Hurt hit the ground running as a coach at Fayetteville State and after two years there, he returned to Alabama as an assistant coach at Selma High School and Russell County High School before landing the job as head coach at Keith High School in 1998. After three years there, he accepted the head coaching job at Booker T. Washington High School, where he served for seven years.

In 2008, Hurt took on an assistant coaches position at Prattville and was a part of the 2008 Class 6A State Championship team and the 2009 State Runner-Up. He then took over at Blount High School and guided the school to three straight playoff appearances before accepting a position at Central-Phenix City to serve as defensive coordinator.

Hurt’s defenses at Central were known as one of the most imposing defenses in the state and the 2018 squad allowed less than eight points per game enroute to winning the Class 7A State Championship. In 2020, Hurt took over as defensive coordinator at Georgia powerhouse Lowndes County High School.

Hurt has been a coach in the State of Alabama for more than 20 years. (Submitted photo)

With 25 years of coaching experience, two state championships under his belt and two more runner-up finishes, Hurt credits the success he’s enjoyed to having good people around him.

“You always have to have great people around you. I think that’s the key,” Hurt emphasized. “Like-minded people that enjoy the job and people you can have fun with and people you can laugh with when time’s are hard are very important. Also, you need people that when times are great can help keep each other’s feet on the ground and stay well-grounded.

“I really think you have to have a love for the kids and enjoy seeing the development of the players from their younger days through their years growing and maturing and becoming young men making good decisions and doing things that are good and positive for the future.”

Hurt said returning to his alma mater has been special but he knows it takes time to build a program.

“It’s been good. It hasn’t been perfect, jut a lot of hard work that has to be done, but that’s part of the process,” he said. “I think the kids are buying in and it takes time. That’s one thing that as I’ve coached many years, I realize it won’t happen over night.

“It won’t happen over night no matter how much you want it to. You have to build a program brick by brick. You have to understand there will be ups and downs but you have to be consistent in what you’re doing, have a good plan and you have to stick to that plan.”

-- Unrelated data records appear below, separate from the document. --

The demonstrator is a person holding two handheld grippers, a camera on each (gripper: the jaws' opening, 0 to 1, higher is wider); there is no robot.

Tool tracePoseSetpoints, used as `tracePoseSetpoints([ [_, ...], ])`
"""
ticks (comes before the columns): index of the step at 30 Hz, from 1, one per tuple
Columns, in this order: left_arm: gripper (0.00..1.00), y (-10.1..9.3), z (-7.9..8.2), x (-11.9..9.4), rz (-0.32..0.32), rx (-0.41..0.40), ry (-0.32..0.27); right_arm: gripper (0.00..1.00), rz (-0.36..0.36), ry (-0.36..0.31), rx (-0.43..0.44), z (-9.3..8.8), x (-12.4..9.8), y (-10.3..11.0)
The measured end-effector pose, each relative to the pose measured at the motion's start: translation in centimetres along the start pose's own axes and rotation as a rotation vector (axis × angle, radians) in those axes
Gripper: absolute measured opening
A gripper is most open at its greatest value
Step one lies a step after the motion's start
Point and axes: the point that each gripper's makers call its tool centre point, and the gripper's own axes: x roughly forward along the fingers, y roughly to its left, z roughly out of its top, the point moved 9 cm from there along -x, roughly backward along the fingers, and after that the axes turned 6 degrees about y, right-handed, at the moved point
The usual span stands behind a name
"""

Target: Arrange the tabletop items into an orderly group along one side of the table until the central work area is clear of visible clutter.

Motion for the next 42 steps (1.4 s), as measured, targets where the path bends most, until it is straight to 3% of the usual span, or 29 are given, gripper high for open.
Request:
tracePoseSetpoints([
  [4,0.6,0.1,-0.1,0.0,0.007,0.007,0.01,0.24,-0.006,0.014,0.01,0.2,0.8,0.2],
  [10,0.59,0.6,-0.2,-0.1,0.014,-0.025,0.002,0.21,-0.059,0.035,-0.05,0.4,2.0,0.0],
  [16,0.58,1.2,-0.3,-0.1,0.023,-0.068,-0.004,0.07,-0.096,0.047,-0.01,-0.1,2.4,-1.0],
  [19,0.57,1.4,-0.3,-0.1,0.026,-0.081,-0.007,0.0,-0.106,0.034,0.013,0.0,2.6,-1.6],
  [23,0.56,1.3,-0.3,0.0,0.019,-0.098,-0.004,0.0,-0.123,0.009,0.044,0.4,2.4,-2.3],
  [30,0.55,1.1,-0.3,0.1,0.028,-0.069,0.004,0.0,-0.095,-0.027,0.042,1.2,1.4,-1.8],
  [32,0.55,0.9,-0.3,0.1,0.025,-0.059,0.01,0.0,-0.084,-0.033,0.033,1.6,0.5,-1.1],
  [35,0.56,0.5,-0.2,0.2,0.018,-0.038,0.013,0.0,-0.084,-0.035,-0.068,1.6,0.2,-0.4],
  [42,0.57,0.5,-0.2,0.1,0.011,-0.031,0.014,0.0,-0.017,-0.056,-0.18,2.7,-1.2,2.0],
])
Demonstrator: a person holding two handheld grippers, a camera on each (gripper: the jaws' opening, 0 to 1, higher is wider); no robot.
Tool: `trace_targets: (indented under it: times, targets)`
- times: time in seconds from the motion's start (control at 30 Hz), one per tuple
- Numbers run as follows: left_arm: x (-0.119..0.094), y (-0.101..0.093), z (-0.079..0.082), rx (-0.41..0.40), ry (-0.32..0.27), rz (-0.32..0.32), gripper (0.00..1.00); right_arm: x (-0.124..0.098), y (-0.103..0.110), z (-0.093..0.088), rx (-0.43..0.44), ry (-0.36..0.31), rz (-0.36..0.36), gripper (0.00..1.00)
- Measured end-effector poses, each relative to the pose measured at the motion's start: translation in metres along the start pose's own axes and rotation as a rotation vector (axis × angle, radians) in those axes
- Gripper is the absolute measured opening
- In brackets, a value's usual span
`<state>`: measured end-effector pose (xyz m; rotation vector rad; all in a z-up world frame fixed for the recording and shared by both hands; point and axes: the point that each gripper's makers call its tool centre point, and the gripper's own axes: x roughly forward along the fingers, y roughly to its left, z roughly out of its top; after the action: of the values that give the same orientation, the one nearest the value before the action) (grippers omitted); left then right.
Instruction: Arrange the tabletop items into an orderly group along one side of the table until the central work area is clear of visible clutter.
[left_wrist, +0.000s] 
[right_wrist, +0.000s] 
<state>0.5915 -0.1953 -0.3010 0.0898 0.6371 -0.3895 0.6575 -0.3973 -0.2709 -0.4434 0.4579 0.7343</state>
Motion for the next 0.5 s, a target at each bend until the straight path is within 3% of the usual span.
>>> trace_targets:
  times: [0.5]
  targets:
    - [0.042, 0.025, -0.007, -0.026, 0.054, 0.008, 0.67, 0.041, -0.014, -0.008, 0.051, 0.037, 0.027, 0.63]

While Pike County is coming off its first winless season since the 1960s, Hurt is quick to point out that Pike County is not used to losing, even in recent years. The Bulldogs enjoyed back-to-back 10-win seasons in 2018 and 2019 and won at least eight games for five straight seasons from 2014 until 2019. As a Brundidge native, Hurt knows full well what football means to the community there and he and his staff – which also includes Pike County legend Cornelius Griffin – intend on making Pike County football a community event again.

“Pike County has done well in the last few years. Last year was a down year but before that Pike County still had good teams and great years,” he emphatically said. “We just haven’t made it back to the championship game. Football in this community is big and it’s something you take a lot of pride in.

“Obviously we’ve won some championships here, so we look forward to football here. It put us on the map, so people around here enjoy it. They enjoy winning, they enjoy coming to the games and they love seeing the kids that they used to see playing in the neighborhoods on the field doing good things. It’s a community game around here and we want to get the community involved and excited about football and back to enjoying the game and enjoying Friday nights coming out to see our Bulldogs play.”